| WHAT TO PRODUCE |
For each line below, print it again exactly as shown.

| SUPPLIED INFORMATION |
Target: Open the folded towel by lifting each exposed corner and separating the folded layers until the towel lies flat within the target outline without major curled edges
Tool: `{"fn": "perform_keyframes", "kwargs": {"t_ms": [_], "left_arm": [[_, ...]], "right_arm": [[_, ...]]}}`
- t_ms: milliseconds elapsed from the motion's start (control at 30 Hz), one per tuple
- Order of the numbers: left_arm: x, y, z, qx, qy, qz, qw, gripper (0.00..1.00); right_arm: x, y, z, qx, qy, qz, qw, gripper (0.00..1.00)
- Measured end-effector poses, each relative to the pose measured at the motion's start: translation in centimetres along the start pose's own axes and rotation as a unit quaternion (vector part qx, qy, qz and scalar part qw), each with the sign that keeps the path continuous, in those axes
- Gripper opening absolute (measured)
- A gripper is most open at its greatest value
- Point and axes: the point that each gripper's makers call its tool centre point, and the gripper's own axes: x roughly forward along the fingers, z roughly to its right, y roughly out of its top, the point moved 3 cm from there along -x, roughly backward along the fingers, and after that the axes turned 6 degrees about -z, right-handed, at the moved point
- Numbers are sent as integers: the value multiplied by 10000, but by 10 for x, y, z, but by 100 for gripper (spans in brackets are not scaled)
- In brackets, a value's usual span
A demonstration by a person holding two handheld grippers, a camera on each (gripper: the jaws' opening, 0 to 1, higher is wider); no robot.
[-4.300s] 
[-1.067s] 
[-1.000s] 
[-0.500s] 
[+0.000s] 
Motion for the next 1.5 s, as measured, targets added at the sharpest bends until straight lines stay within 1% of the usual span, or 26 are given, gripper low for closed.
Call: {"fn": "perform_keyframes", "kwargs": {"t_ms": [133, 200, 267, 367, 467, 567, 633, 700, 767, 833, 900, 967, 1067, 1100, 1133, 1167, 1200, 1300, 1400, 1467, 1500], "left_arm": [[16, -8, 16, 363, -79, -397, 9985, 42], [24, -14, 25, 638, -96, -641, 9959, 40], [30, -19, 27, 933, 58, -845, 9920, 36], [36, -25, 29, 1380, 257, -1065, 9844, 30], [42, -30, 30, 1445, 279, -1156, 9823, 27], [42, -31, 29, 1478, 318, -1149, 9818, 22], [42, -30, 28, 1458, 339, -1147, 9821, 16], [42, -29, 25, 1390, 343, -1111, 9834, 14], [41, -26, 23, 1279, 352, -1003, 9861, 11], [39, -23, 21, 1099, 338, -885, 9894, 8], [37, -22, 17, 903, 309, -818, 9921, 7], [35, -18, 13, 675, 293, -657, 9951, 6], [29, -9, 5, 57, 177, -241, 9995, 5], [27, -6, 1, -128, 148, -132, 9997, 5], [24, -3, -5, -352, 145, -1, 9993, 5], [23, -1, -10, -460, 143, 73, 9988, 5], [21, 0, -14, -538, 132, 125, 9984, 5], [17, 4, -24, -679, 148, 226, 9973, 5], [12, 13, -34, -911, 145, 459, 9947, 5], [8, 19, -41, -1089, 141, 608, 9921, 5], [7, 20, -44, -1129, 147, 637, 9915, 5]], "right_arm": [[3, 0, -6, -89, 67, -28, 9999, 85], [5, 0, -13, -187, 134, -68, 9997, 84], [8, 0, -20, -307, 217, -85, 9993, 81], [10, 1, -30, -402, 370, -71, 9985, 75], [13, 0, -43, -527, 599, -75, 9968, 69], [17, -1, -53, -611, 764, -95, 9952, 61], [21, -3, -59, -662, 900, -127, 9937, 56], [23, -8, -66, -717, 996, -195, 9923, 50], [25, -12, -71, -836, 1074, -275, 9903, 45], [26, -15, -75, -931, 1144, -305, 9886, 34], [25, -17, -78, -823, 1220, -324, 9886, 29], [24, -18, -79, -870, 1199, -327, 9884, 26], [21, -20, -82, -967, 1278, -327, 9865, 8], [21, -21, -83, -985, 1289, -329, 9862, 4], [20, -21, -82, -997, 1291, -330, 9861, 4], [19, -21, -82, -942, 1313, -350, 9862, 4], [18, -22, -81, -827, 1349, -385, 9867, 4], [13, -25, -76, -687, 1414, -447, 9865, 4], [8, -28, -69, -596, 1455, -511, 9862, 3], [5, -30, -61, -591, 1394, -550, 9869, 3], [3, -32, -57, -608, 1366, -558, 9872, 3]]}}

| FINISHED EXERCISE |
Target: Open the folded towel by lifting each exposed corner and separating the folded layers until the towel lies flat within the target outline without major curled edges
Tool: `{"fn": "perform_keyframes", "kwargs": {"t_ms": [_], "left_arm": [[_, ...]], "right_arm": [[_, ...]]}}`
- t_ms: milliseconds elapsed from the motion's start (control at 30 Hz), one per tuple
- Order of the numbers: left_arm: x, y, z, qx, qy, qz, qw, gripper (0.00..1.00); right_arm: x, y, z, qx, qy, qz, qw, gripper (0.00..1.00)
- Measured end-effector poses, each relative to the pose measured at the motion's start: translation in centimetres along the start pose's own axes and rotation as a unit quaternion (vector part qx, qy, qz and scalar part qw), each with the sign that keeps the path continuous, in those axes
- Gripper opening absolute (measured)
- A gripper is most open at its greatest value
- Point and axes: the point that each gripper's makers call its tool centre point, and the gripper's own axes: x roughly forward along the fingers, z roughly to its right, y roughly out of its top, the point moved 3 cm from there along -x, roughly backward along the fingers, and after that the axes turned 6 degrees about -z, right-handed, at the moved point
- Numbers are sent as integers: the value multiplied by 10000, but by 10 for x, y, z, but by 100 for gripper (spans in brackets are not scaled)
- In brackets, a value's usual span
A demonstration by a person holding two handheld grippers, a camera on each (gripper: the jaws' opening, 0 to 1, higher is wider); no robot.
[-4.300s] 
[-1.067s] 
[-1.000s] 
[-0.500s] 
[+0.000s] 
Motion for the next 1.5 s, as measured, targets added at the sharpest bends until straight lines stay within 1% of the usual span, or 26 are given, gripper low for closed.
Call: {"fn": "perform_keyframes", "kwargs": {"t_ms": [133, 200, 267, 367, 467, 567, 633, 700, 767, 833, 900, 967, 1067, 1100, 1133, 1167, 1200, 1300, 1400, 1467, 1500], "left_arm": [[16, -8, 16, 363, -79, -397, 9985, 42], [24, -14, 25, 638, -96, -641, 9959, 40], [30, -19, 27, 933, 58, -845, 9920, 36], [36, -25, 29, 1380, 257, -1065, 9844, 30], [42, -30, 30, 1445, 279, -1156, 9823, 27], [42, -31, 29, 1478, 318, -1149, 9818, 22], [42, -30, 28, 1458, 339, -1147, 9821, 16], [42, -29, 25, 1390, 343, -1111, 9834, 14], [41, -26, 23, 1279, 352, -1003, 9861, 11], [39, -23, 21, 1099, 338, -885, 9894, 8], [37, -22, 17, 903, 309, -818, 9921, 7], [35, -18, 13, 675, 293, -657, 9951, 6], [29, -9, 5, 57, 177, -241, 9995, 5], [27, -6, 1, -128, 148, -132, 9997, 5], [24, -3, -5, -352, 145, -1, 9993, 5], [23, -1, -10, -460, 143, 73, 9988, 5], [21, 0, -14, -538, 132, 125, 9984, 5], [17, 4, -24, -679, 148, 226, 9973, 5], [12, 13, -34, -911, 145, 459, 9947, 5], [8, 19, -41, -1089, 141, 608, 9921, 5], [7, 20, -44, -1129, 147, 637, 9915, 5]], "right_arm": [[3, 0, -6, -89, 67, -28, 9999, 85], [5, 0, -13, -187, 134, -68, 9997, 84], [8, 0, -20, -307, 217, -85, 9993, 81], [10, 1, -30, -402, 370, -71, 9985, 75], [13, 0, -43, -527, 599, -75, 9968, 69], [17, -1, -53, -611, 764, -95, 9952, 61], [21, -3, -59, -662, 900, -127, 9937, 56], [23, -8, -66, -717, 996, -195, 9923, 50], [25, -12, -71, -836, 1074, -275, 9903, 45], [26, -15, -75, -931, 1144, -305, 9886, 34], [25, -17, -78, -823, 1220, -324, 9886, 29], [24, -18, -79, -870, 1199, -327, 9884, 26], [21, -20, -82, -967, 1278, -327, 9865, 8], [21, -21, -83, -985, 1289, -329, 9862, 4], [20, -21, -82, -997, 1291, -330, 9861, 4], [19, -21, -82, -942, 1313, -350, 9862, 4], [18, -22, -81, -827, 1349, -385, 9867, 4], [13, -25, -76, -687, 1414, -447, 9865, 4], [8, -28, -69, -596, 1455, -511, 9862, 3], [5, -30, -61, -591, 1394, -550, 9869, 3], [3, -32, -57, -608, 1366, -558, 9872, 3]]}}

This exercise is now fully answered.